The Marquis de Marbois was averse to entertaining any proposition
for the purchase of the Island of Orleans, but offered Livingston
and Monroe the entire province for 125,000,000 francs ($25,000,000)
though it was afterward learned that Napoleon had directed him to
accept 50,000,000 francs, provided a better price could not be
obtained. After several days of negotiation the price finally agreed
upon was 80,000,000 francs, three-fourths of which were to go
directly to the French treasury and the remainder was to be used in
settling claims of American citizens against the French Government.
The next step was to embody these terms in a formal treaty. As this
treaty gave to the United States a territory of nearly nine hundred
thousand squares miles, including the present State of Iowa, it is
here given in full. It is known as the
HISTORY OF NORTHWESTERN IOWA 53
TREATY OF PARIS.
“The President of the United States of America and the First Consul
of the French Republic, in the name of the French people, desiring
to remove all sources of misunderstanding relative to objects of
discussion mentioned in the second and fifth articles of the
convention of the 8th Vendemaire, an 9 (30 September, 1800),
relative to the rights claimed by the United States, in virtue of
the treaty concluded at Madrid, the 27th of October, 1795, between
his Catholic Majesty and the said United States, and willing to
strengthen the union and friendship which at the time of said
convention was happily re-established between the two nations, have
respectfully named their plenipotentiaries, to wit: The President of
the United States of America, by and with the advice of the senate
of said states, Robert R. Livingston, minister plenipotentiary of
the United States, and James Monroe, minister plenipotentiary and
envoy extraordinary of said states, near the Government of the
French Republic; and the First Consul, in the name of the French people, the
French citizen, Barbe Marbois, minister of the public treasury, who
after having exchanged their full powers, have agreed to the
following articles:
“Article I - Whereas, by the article the third of the treaty
concluded at St. Ildefonso, the 9th Vendemaire an 9 (October 1,
1800), between the First Consul of the French Republic and His
Catholic Majesty, it was agreed as follows: ‘His Catholic Majesty
promises and engages on his part to retrocede to the French
Republic, six months after the full and entire execution of the
conditions and stipulations herein relative to his royal highness,
the Duke of Parma, the colony or province of Louisiana, with the
same extent that it now has in the hands of Spain, and that it had
when France possessed it; and such as it should be after the
treaties subsequently entered into between Spain and other states,’
and
“Whereas, in pursuance of the treaty, particularly of the third
article, the French Republic has an incontestable title to the
domain and possession of said territory; the First Consul of the
French Republic, desiring to give to the United States a strong
proof of his friendship, doth hereby cede to the United States, in
the name of the French Republic, in
54 HISTORY OF NORTHWESTERN IOWA
full sovereignty, the said territory, with all its rights and
appurtenances, as fully and in the same manner as they have been
acquired by the French Republic in virtue of the above mentioned
treaty concluded with his Catholic Majesty.
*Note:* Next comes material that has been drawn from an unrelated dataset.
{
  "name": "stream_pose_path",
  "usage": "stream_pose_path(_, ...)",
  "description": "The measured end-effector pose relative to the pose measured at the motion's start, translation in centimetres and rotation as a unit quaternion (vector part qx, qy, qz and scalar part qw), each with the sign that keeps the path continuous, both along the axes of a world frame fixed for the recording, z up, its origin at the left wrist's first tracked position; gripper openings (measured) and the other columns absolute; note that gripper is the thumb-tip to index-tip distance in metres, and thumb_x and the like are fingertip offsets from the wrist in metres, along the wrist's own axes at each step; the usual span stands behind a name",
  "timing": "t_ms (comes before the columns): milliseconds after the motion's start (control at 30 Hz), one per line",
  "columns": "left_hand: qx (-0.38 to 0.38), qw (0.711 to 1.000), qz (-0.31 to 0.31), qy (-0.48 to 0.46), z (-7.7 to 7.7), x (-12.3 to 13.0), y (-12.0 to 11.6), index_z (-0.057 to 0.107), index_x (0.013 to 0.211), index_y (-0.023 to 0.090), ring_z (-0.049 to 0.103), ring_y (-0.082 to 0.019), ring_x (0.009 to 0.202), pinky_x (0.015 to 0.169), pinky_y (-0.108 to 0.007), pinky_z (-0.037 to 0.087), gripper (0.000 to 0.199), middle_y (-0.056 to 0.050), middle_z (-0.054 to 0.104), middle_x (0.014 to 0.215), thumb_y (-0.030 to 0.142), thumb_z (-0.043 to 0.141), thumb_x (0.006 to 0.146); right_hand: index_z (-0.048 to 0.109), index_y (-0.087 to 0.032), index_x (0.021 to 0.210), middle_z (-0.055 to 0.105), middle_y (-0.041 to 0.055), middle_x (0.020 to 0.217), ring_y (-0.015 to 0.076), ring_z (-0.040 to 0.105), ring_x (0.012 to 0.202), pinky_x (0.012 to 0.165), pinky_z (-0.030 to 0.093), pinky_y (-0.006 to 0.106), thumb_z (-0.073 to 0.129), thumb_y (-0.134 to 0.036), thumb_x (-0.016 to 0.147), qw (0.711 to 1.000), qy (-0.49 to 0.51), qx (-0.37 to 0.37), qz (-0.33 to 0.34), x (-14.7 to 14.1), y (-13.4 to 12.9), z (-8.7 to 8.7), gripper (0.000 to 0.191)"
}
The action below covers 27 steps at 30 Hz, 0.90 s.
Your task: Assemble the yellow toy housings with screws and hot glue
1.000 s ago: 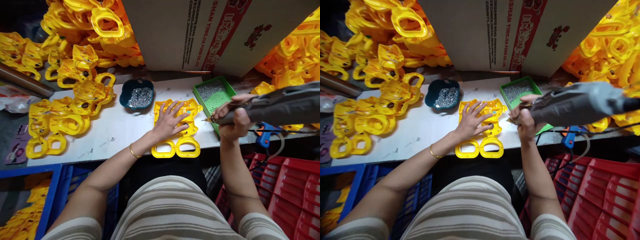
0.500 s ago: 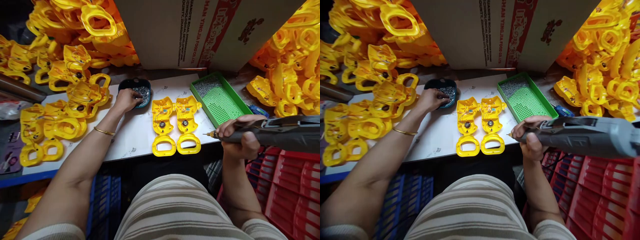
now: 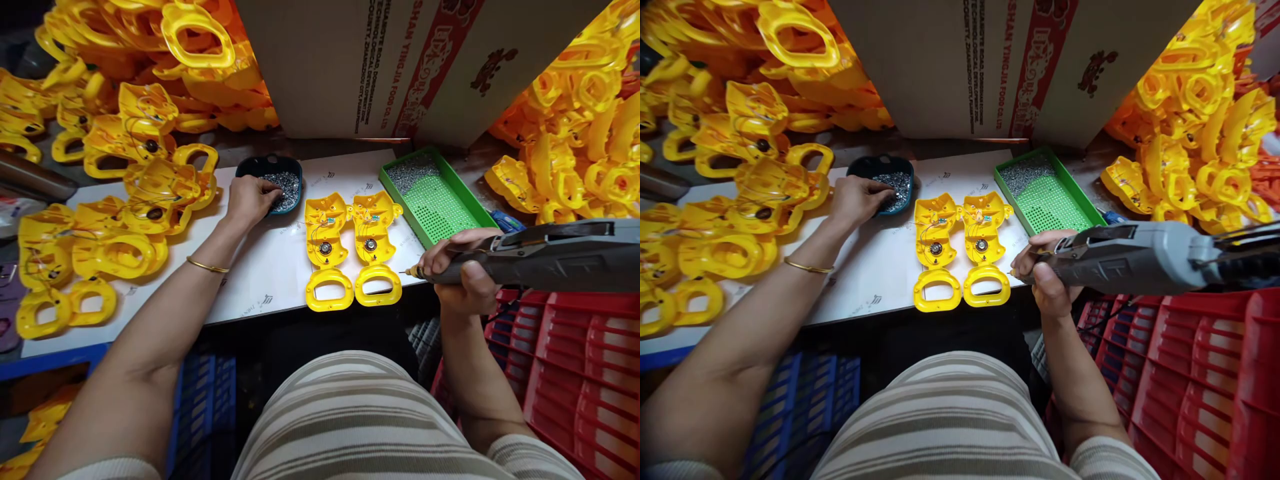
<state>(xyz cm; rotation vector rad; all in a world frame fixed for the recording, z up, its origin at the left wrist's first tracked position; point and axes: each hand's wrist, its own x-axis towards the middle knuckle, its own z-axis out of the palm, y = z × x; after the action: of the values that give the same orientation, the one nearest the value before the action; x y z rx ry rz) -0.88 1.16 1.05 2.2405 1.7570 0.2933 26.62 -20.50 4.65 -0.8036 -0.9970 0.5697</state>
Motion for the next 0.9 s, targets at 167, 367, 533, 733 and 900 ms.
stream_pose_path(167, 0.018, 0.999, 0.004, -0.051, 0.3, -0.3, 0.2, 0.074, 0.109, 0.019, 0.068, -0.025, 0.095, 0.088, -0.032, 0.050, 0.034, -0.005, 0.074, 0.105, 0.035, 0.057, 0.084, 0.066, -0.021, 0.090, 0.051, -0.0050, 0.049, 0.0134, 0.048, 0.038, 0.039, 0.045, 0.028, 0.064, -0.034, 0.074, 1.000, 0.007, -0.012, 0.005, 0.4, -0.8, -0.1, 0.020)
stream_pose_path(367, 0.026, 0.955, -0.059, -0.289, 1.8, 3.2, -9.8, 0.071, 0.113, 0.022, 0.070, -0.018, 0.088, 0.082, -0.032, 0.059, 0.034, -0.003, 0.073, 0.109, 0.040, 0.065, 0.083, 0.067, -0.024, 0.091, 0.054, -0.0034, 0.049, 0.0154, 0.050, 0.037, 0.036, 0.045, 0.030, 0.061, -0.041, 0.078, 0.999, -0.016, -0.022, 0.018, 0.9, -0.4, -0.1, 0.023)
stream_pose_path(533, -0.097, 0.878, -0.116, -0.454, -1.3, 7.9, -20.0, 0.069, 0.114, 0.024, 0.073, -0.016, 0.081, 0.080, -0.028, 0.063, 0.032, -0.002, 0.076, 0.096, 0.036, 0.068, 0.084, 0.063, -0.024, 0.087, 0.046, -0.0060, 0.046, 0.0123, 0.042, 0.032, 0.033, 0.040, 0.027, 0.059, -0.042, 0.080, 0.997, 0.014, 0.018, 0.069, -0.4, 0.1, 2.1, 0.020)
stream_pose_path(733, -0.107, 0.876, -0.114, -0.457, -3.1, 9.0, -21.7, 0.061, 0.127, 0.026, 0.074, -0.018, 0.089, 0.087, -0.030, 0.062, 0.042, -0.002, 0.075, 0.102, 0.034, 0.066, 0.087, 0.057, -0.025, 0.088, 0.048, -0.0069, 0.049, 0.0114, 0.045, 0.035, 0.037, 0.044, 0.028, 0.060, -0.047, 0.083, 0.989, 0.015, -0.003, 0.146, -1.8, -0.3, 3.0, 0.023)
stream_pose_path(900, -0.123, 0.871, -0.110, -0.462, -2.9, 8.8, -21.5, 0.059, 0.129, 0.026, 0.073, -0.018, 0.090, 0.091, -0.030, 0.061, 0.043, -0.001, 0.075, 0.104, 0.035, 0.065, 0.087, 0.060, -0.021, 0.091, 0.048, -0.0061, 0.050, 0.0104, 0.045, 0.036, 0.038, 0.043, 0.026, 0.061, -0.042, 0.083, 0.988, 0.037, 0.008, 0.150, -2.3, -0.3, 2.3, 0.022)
“Article II - In the cession made by the preceding article, are
included the adjacent islands belonging to Louisiana, all public
lots and squares, vacant lands, and all public buildings,
fortifications, barracks and other edifices which are not private
property. The archives, papers and documents relative to the domain
and sovereignty of Louisiana and its dependencies, will be left in
the possession of the commissioners of the United States, and copies
will be afterward given in due form to the magistrates and municipal
officers of such of the said papers and documents as may be
necessary to them.
“Article III - The inhabitants of the ceded territory shall be
incorporated into the Union of the United States and admitted as
soon as possible, according to the principles of the Federal
Constitution, to the enjoyment of all the rights, advantages and
immunities of citizens of the United States; and in the meantime
they shall be maintained and protected in the free enjoyment of
their liberty, property and the religion which they profess.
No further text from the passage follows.